Running on Empty: Jackson Browne: Warner.
Don Juan's Reckless Daughter: Joni Mitchell: Asylum.

When popular music is finally accepted as a culturally acceptable art form for a democratic age (a status already reached by the cinema) one of the its recognised achievements will be the popularising of poetry in a musical setting - a feature, incidentally, of previous (fairly) culturally homogeneous societies, like Homeric Greece and Bardic Wales. In other words, Jackson Browne and Joni Mitchell will come into their own.

Neither might have Bob Dylan's skill in scattering images of a desperate, uncontrollable, richness - the hit-and-miss outpourings of an under-educated genius. Both Jackson Browne and Joni Mitchell are over-educated - their songs cannot avoid an art feel because they have always been conscious of Art. So it is hardly surprising that while Dylan was able to break through to a mass market, Browne and Mitchell have remained something of a college cult.

There are new albums now available from both. Jackson Browne is as musically impressive as ever but has become lazy of ideas: Joni Mitchell has produced a significant double album which is as far removed from the conventional Radio One idea of popular music as Isiah was from Irving Berlin.

It is a pity that Jackson Browne's Running on Empty is not quite as good as his previous work, The Pretender. The new album was recorded on tour, sometimes during concerts, sometimes in hotel rooms and backstage, once on the traveling bus which transported artists and crew around the U.S. Invariably live recordings of songs are a disaster - old material emerging from poorly recorded instruments and drowned in sycophantic applause. That is not the problem here: the sound is good, the musicians excellent, especially the guitar of Danny Kotchmar, and there is a powerful feel of what it must be like to tour, constantly on the move, the long hours on the road and hanging around hotel rooms, the few minutes of excitement on stage - and then on again. This feeling is enhanced because many of the lyrics are about touring - the roadies; the groupies; the tedium; the routine; the loneliness. And of course, they are perceptive: not Oxford Dictionary of Quotations standard but very good.

"Highways and dancehalls/A good song takes you far/You write about the moon/And you dream about the stars/Blues in old motel rooms/Girls in daddy's cars/You sing about the nights/And you laugh about the scars/Coffee in the morning, cocaine afternoons/You talk about the weather/And you grin about the rooms/ Phone calls long distance/To tell you how you've been/Forget about the losses, you exaggerate the wins/And when you stop to let 'em know/You've got it down/It's just another town along the road."
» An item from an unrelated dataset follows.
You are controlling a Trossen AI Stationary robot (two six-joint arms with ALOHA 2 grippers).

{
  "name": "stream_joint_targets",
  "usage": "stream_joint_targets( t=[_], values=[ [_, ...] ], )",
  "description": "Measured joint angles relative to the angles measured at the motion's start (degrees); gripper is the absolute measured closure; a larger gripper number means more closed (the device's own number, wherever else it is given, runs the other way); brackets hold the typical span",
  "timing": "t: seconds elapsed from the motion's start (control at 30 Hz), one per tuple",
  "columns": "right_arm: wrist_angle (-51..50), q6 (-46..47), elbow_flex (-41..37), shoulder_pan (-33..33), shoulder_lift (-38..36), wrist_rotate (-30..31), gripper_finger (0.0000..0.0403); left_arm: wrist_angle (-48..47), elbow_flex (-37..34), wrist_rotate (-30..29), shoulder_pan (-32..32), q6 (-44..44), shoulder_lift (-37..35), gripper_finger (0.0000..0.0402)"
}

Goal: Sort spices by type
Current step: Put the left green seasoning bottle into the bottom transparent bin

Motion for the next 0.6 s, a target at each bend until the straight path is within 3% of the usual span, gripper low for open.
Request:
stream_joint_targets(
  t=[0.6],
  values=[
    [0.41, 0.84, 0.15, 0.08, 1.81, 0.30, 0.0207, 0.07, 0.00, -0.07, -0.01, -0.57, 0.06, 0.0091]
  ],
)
So starts The Road; it sums it all up, and, as an evocation of a working artist, it is commendable; it is just that it is a limiting experience. In The Pretender, Jackson Browne was obsessed with loneliness: the old alienation syndrome, but achingly affecting because his wife was just dead and he had a young son to tell it all to. Some of the songs were maudlin, but they were genuine. Run on Easy is a fine documentary after an emotional masterpiece.

In contrast, Joni Mitchell seems to be getting over her hang-ups. Her recent work was also dominated by what it was like to be a rich and successful, but far from content, lady super-star. Now there are still lots of love songs but written in a more detached and cynical style.

The familiar Mitchell rhythms and the familiar Mitchell melody (can there really be only one?) are there, made even more austere and mesmeric by the use of Latin and African backing instruments. Like all her work, Don Juan's Reckless Daughter is not immediately accessible, and it is too easy to dismiss some songs as just pastiche, but eventually the spell starts to work. It finds the common ground between ethnic music, free-form jazz, and contemporary classical, with rhythms rather than tunes dominant, but it is high quality, and there are, of course, the lyrics, as in the title song.

"You're a coward against the altitude/You're a coward against the flesh/Coward - caught between yes and no/Reckless on the line this time for yes, yes, yes!/Reckless brazen in the play/Of your changing traffic lights/Coward - slinking down to the hall/To another restless night."

Joni Mitchell somehow manages to avoid pretentiousness and artificiality. However strong the images, there is a feeling that she has lived the event: she has certainly has the opportunities. Too often in the pop world the money cramps the creativity; it is easy to run out of ideas, experiences, and the need, when living on Malibu Beach. Joni Mitchell has gained a second imaginative wind in these songs of travel, memory, friends and lovers, and that is nice for everyone.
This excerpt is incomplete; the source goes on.